▶ _Aim of the task_:
Write the line that contains "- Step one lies" and each one after it, word for word, ending with the final line of the data.
START Source data
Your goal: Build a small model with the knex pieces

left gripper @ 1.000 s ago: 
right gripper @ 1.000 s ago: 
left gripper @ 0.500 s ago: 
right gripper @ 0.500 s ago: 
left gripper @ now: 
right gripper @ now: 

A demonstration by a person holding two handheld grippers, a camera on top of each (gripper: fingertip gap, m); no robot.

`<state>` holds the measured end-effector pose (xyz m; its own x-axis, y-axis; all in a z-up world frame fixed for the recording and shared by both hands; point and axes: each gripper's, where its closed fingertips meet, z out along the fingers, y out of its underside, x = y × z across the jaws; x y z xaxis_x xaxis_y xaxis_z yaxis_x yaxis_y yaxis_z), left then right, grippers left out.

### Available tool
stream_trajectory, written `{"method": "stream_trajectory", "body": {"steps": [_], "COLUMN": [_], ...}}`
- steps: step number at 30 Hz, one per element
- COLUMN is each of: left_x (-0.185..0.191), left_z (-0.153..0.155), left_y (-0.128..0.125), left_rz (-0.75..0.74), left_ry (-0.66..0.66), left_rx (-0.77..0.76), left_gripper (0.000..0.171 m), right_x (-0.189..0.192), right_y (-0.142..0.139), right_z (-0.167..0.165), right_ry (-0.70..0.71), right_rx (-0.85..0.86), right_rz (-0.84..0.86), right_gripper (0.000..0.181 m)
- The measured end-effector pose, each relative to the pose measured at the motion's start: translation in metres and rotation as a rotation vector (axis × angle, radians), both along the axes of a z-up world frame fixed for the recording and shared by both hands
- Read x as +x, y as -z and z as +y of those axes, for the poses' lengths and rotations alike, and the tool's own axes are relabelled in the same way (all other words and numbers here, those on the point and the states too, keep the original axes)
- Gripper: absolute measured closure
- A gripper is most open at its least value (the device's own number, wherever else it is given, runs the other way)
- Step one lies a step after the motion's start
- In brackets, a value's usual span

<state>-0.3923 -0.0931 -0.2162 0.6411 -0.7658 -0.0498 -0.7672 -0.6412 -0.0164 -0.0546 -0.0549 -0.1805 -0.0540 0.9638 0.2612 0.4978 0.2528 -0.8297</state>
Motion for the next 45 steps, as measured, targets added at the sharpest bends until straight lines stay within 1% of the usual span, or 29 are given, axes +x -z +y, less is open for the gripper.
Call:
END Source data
▶ _Written reply_:
- Step one lies a step after the motion's start
- In brackets, a value's usual span

<state>-0.3923 -0.0931 -0.2162 0.6411 -0.7658 -0.0498 -0.7672 -0.6412 -0.0164 -0.0546 -0.0549 -0.1805 -0.0540 0.9638 0.2612 0.4978 0.2528 -0.8297</state>
Motion for the next 45 steps, as measured, targets added at the sharpest bends until straight lines stay within 1% of the usual span, or 29 are given, axes +x -z +y, less is open for the gripper.
Call:

With this, the exercise is done.